Task directions:
Among the entries that follow, the required portion opens with the line containing "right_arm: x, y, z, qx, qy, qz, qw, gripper" and closes with the line containing "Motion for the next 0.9". Give that portion again exactly, and nothing else.

Collected data
BEGIN
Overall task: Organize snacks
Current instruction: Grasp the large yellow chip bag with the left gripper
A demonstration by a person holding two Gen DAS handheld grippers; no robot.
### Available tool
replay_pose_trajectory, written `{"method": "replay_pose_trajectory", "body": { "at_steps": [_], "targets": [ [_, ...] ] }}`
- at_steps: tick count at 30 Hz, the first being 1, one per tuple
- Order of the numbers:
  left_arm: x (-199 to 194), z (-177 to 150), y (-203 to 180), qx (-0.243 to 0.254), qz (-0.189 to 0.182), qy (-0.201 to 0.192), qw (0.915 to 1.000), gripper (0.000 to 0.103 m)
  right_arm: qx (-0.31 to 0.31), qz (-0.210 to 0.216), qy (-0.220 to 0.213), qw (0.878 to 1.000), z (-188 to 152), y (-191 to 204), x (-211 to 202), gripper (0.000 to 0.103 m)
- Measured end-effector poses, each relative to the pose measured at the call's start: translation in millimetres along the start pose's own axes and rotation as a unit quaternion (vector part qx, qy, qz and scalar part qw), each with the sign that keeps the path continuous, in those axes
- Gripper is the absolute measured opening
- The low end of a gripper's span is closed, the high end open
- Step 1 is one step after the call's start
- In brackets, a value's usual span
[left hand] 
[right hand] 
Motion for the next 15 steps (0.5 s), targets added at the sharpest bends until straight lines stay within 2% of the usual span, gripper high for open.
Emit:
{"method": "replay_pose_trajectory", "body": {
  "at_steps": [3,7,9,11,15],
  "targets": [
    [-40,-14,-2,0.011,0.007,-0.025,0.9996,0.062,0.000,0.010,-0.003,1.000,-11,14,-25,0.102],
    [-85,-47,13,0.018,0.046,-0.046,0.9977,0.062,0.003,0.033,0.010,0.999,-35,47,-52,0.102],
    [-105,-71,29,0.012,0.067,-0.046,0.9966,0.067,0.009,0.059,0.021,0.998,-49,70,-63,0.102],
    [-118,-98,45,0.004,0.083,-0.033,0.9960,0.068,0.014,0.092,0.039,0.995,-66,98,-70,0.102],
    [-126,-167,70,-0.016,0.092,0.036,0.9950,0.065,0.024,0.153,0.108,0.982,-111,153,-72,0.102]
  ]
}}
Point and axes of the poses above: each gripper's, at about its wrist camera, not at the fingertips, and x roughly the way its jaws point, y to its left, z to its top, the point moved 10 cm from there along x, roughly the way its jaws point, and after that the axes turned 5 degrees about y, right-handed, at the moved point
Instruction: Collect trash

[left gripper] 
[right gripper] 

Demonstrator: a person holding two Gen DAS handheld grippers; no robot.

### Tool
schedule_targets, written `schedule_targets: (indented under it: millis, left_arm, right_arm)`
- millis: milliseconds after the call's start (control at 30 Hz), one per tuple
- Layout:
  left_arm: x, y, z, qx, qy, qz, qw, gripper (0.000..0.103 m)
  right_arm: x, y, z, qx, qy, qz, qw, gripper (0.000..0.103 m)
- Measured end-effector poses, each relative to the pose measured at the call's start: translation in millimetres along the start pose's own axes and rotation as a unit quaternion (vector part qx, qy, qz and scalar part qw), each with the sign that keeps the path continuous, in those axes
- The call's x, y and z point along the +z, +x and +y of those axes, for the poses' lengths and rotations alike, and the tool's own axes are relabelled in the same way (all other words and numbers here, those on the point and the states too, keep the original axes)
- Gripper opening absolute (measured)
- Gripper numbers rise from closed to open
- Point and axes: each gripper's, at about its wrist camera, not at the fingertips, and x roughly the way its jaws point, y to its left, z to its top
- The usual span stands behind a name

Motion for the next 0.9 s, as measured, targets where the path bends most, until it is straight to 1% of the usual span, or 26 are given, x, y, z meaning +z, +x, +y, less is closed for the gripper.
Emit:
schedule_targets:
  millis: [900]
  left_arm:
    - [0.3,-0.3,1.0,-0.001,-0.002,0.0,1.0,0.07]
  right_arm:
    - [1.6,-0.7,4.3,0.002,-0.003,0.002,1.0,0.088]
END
Task answer:
  right_arm: x, y, z, qx, qy, qz, qw, gripper (0.000..0.103 m)
- Measured end-effector poses, each relative to the pose measured at the call's start: translation in millimetres along the start pose's own axes and rotation as a unit quaternion (vector part qx, qy, qz and scalar part qw), each with the sign that keeps the path continuous, in those axes
- The call's x, y and z point along the +z, +x and +y of those axes, for the poses' lengths and rotations alike, and the tool's own axes are relabelled in the same way (all other words and numbers here, those on the point and the states too, keep the original axes)
- Gripper opening absolute (measured)
- Gripper numbers rise from closed to open
- Point and axes: each gripper's, at about its wrist camera, not at the fingertips, and x roughly the way its jaws point, y to its left, z to its top
- The usual span stands behind a name

Motion for the next 0.9 s, as measured, targets where the path bends most, until it is straight to 1% of the usual span, or 26 are given, x, y, z meaning +z, +x, +y, less is closed for the gripper.

This output has been given in full.